Figuur 02: Aluminium Metaal
Bij het overwegen van de legeringen van aluminium, zijn de typische legeringscomponenten koper, magnesium, zink, silicium en tin. Er zijn twee vormen van aluminiumlegeringen als gietlegeringen en kneedlegeringen. We kunnen deze beide groepen in twee groepen verdelen als warmtebehandelbare en niet-warmtebehandelbare aluminiumlegeringen. Ongeveer 85% van de bruikbare aluminiumlegeringen zijn echter bewerkte vormen.

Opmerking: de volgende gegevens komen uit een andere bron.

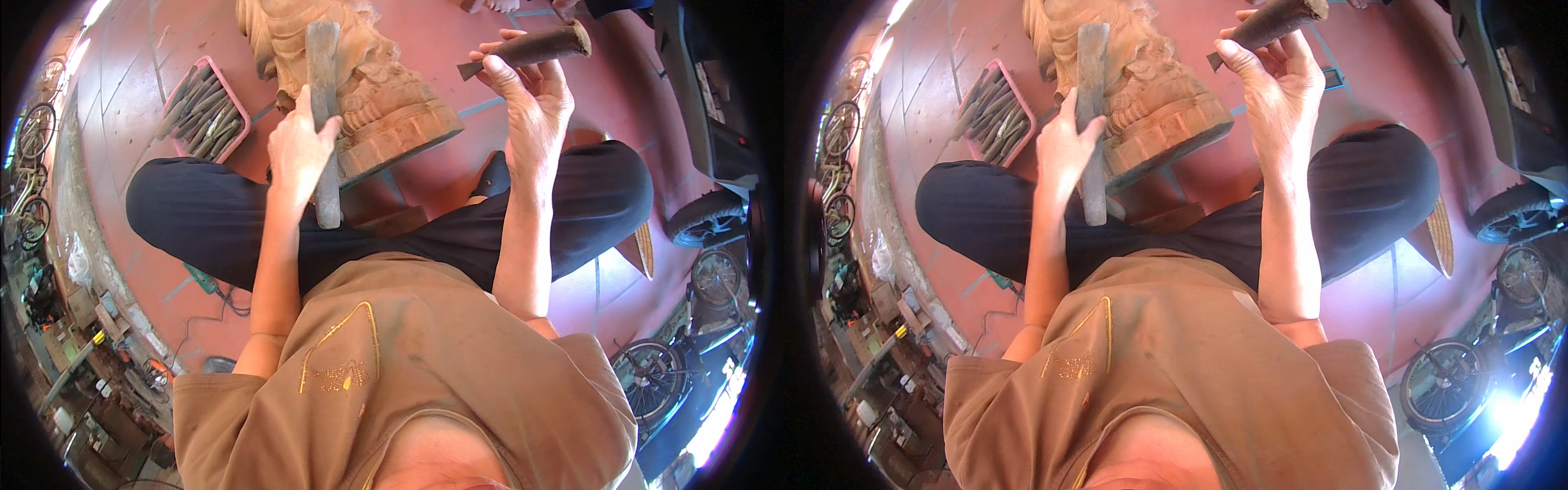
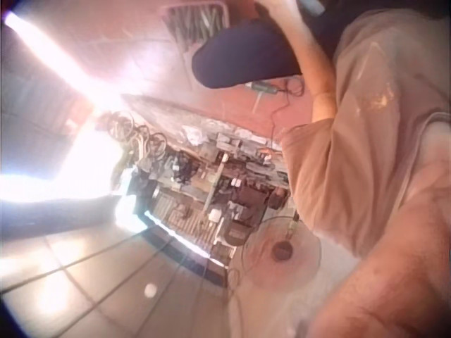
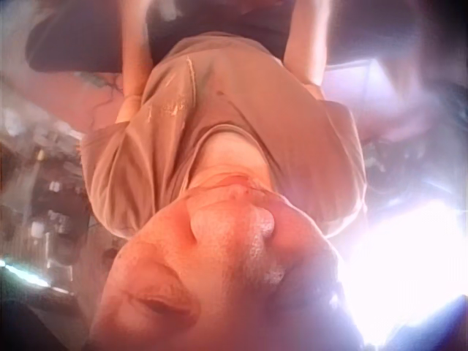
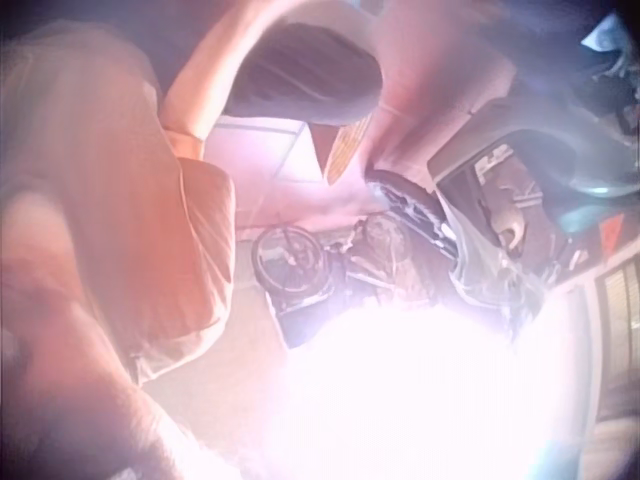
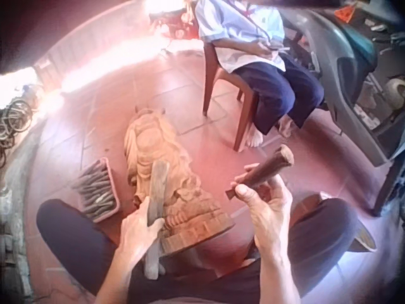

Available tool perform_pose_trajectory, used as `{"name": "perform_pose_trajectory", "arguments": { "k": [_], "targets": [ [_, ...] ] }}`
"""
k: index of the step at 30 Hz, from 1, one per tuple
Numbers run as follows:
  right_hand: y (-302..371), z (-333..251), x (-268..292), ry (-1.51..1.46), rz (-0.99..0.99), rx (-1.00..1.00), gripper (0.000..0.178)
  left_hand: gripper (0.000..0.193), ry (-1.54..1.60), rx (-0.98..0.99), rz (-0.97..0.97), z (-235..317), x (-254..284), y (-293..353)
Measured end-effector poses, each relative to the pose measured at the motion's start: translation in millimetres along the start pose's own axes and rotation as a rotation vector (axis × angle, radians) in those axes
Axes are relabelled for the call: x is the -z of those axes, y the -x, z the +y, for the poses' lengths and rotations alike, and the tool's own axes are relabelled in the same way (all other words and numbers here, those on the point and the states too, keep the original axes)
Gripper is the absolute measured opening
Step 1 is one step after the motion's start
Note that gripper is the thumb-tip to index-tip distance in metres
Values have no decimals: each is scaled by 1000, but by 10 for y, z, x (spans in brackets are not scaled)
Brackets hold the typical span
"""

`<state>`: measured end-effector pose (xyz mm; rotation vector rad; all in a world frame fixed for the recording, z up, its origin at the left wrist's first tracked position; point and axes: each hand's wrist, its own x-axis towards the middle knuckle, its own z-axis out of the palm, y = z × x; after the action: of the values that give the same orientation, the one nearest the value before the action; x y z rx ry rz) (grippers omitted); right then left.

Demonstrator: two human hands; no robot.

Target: The person sits on the floor and carves a wooden sculpture using a chisel and mallet. They repeatedly position the chisel on the wood and strike it with the mallet to shape the piece.

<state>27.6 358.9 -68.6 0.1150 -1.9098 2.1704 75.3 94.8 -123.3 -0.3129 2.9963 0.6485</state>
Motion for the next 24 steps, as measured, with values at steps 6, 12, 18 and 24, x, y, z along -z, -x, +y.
{"name": "perform_pose_trajectory", "arguments": {
  "k": [6,12,18,24],
  "targets": [
    [-15,-136,-8,-45,79,-43,35,42,349,-38,431,-278,1045,69],
    [-77,-158,-117,-136,123,-104,38,32,687,391,867,-1954,1806,288],
    [-204,-22,-131,82,122,-129,38,33,464,696,38,-1708,376,629],
    [-338,245,-196,36,40,-331,46,33,276,624,-546,-943,-274,575]
  ]
}}
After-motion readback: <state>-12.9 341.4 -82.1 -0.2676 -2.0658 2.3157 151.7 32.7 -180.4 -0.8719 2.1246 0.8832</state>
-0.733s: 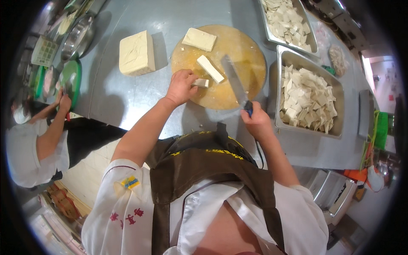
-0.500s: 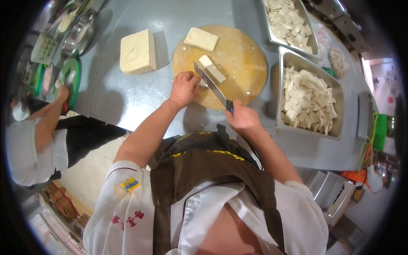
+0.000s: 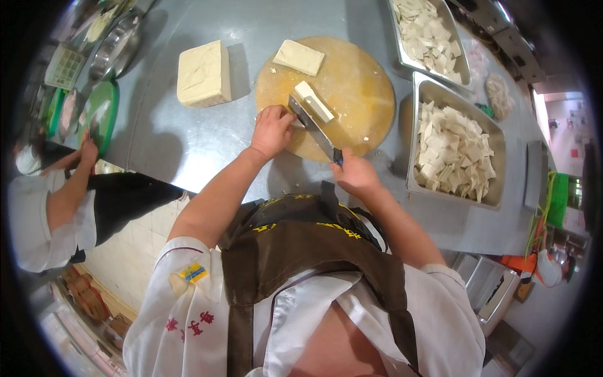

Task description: The person stands at a stainless steel workstation in a commercial kitchen and uses a large cleaver to slice a block of tofu into thin strips on a round wooden cutting board. The cut tofu is then transferred into a metal tray. Another person is visible in the background working at a separate station.

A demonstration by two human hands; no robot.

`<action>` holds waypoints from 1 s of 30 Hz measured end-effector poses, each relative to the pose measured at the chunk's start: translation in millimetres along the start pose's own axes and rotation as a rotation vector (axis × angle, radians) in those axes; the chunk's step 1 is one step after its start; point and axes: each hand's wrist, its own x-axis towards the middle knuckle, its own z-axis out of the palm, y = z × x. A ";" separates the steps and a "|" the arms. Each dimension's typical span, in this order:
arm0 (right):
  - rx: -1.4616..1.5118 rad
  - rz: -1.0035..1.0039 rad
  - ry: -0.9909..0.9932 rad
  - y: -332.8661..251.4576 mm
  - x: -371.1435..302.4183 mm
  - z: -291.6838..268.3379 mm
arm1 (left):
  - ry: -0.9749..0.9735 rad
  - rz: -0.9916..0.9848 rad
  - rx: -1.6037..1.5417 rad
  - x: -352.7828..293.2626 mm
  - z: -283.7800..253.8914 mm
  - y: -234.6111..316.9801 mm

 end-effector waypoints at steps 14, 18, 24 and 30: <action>-0.073 -0.026 -0.035 -28.5 -12.4 -17.5 | 0.036 -0.114 -0.031 -10.3 -9.0 -9.1; -0.077 0.034 -0.098 -29.4 -0.2 -5.9 | 0.015 -0.107 -0.018 -8.9 -9.0 -9.6; -0.039 -0.039 -0.039 -15.8 3.6 -1.0 | 0.062 -0.077 -0.011 -9.7 -9.3 -14.0; -0.078 -0.034 -0.002 -36.3 -6.3 -18.7 | 0.113 -0.246 -0.107 -17.3 -19.6 -19.3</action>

Wat is het verschil tussen legering en aluminium?
Aluminium is een chemisch element, terwijl een legering een mengsel is van verschillende chemische elementen. Daarom is het belangrijkste verschil tussen legering en aluminium dat een legering een stof is die wordt gevormd door het mengen van twee of meer verschillende chemische elementen, terwijl aluminium een chemisch element is dat we als metaal op de aardkorst kunnen vinden. In zijn pure vorm heeft aluminium geen nut vanwege zijn lage treksterkte, maar wordt het uitgebreid gebruikt wanneer de legeringen worden gemaakt door elementen zoals zink, mangaan, koper en magnesium toe te voegen.
Samenvatting – Legering versus aluminium
Aluminium is een metaal dat we in overvloed op de aardkorst kunnen vinden. Aan de andere kant is een legering een stof die ontstaat door het mengen van twee of meer verschillende elementen. Het belangrijkste verschil tussen legering en aluminium is dat een legering een stof is die wordt gevormd door het mengen van twee of meer verschillende chemische elementen, terwijl aluminium een chemisch element is dat we als metaal op de aardkorst kunnen vinden.